I wonder if this concept of loving, and not judging one another had been practiced by the world, if we would not have to go through this pain that we are experiencing this day as we remember 9/11.

An Arab Prince wanted to donate $10,000,000 to NY City to help with the cost, but the money was refused because the prince had said that if the USA changed its policy toward Israel, this would not have happened.

I wish they had taken the money. Not that I am against Israel in any way shape of form. But extremists in those two races are engaged in a fight, that seems to be a fight to the death. It is up to the Church to be an example of love and forgiveness. God is counting on us to show them a better way.

So Brother Paul illustrates the nature of Christian love by calling all of us believers to give up the pride that causes us to compete with others to see who serves God better.

Last week we saw that the only form of competition allowed is to try to outdo each other in the way that we love one another. But not for pride's sake.

If we are called to be an example to the world, then it must work out in the painful places of our own lives.
A dear saint, after 9/11 told me that she would never forgive. I forgive her for that, and pray that she become like this passage.

And the problem, oftentimes is pride.

When Peter bragged that He would be the best disciple and would follow Jesus even if he died trying, Jesus told Peter just who vulnerable and weak he still was. “Tonight,” Jesus said, “Tonight you will betray me three times.”

I am sure that when Peter heard those words that his will power, his resolve was strengthened. He was going to look out for it and be especially careful to be faithful, even if they ran him through.

But we know what happened. That night, he did indeed let fear control him and he turned his back on the Lord.

Why? The Lord knows that there is only one way be can be faithful to Him, and that is by God's power, not our own.

The thing is, once Christ has come in, lives begin to change. For some, they get bold, for some, they get quieter. For some God focuses on setting them from from an addiction, for others, God's deliverance is from bitterness or unforgiveness. The thing is, God is working out His plan in every life at His pace and according to His schedule.

And the command is to give up judging the sincerity of another person's worship and commitment.

The Holy Spirit knows what is best for each individual. So, in verses 8-12, Paul explains that for the person who chooses the path of abstaining, the path to die to oneself, then they are dying to self on behalf of the Lord.

The person who chooses not to abstain is celebrating the life that comes with new freedom.

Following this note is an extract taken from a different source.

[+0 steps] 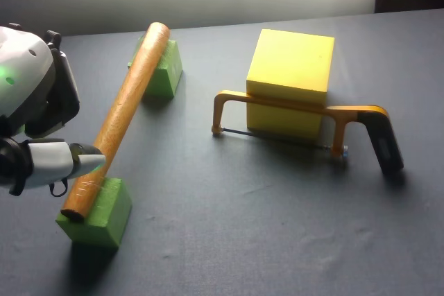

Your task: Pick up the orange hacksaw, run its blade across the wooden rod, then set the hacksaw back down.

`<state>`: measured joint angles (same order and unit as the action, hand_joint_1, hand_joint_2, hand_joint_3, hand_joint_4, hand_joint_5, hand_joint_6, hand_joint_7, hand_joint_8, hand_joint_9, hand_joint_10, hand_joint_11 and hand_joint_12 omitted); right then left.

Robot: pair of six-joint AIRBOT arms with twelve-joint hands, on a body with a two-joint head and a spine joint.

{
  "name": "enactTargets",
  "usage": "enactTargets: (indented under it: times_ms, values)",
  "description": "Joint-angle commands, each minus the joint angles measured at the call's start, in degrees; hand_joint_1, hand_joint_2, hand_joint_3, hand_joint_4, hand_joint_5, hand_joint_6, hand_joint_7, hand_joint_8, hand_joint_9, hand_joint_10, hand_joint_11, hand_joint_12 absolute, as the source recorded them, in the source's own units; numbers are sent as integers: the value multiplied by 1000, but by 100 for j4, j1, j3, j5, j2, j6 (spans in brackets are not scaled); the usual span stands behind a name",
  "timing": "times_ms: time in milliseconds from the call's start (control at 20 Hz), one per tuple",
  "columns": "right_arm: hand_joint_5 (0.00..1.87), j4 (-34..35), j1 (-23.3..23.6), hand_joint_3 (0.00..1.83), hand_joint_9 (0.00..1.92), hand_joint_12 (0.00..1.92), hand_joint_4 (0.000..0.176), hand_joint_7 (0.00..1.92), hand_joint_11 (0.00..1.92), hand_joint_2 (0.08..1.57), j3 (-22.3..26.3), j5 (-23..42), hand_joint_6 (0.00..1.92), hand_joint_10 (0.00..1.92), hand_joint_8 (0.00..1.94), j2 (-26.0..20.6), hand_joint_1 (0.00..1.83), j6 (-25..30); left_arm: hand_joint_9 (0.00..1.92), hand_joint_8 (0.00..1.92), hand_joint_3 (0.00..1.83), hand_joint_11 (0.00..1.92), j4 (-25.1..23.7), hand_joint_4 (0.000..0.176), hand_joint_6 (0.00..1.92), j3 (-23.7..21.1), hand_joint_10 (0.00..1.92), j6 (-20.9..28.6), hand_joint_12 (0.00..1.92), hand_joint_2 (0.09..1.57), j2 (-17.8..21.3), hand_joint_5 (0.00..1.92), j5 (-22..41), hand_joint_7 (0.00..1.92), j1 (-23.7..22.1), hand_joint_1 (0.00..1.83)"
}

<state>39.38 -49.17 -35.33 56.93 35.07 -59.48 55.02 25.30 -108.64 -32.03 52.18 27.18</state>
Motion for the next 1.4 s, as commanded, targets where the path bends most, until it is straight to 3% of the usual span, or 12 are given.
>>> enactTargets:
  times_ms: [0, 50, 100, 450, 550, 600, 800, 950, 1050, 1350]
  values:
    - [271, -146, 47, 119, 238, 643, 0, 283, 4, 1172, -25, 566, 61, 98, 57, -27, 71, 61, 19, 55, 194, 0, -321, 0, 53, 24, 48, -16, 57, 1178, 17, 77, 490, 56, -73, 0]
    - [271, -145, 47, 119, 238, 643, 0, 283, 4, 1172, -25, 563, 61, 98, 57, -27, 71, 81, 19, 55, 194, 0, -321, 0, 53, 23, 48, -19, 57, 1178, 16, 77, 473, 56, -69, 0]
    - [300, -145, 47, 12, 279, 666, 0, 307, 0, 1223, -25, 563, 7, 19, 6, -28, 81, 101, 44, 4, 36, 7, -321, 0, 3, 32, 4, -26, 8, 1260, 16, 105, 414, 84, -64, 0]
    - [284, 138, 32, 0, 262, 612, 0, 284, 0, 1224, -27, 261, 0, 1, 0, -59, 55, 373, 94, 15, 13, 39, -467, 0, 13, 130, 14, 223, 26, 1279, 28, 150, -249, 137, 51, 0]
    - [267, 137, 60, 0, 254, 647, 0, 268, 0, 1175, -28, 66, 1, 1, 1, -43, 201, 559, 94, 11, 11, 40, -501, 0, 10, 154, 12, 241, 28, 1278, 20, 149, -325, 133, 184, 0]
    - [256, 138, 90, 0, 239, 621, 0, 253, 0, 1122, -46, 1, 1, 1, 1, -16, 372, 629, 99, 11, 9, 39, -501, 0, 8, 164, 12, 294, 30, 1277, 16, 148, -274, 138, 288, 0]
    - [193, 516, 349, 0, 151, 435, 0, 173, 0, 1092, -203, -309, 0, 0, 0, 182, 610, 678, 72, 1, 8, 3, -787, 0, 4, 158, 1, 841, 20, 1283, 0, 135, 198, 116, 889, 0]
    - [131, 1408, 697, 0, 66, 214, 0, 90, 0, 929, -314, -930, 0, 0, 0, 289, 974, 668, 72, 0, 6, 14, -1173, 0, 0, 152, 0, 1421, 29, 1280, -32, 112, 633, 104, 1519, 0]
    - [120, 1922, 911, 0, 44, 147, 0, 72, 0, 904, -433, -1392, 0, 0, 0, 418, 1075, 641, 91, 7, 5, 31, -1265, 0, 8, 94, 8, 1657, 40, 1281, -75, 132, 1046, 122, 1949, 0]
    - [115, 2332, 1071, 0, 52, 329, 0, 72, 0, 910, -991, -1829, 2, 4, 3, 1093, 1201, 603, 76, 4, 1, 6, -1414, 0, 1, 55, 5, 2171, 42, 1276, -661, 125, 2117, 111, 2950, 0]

And thy honor God the same way.

Let every person be convicted in their own hearts.

And let us learn to worry about our own selves and no one else.

When this works out in our personal lives, it translates into the way we love others. God wants us, as Christians to love both Arabs and Jews for God does not play favorites.

I have a friend, a Jewish woman whose parents escaped Poland in the late 20's. They came to Palestine before there was any Jewish state established. The rest of their family did not survive the Holocaust. I asked her about peace between her people and the Arabs. She spoke about suicide bombings. She said: “When they love their children more than they hate us, we can begin the process of peace.”

I thought those were pretty good words, but behind them I heard an accusation that all Arabs hate all Jews.

A youth from my last Church is now living in Palestine. She is a strong Christian. And she is working with other Christians in Palestine to help her people live and love like Jesus commanded.

There are both Christians and Jewish people in Israel who are working to enlighten people that God loves both races.

These people are in harm's way. They are risking their lives to bring about the change that will bring peace between the two countries. If there was peace there, 9/11 would not have happened.

This passage of scripture is about loving each other by not competing over whose faith is more sincere. It is about Christians showing love regardless of the way others respond.

And it is personal. It talks about a way of life that pleases God and brings about the love that God has that will change the world.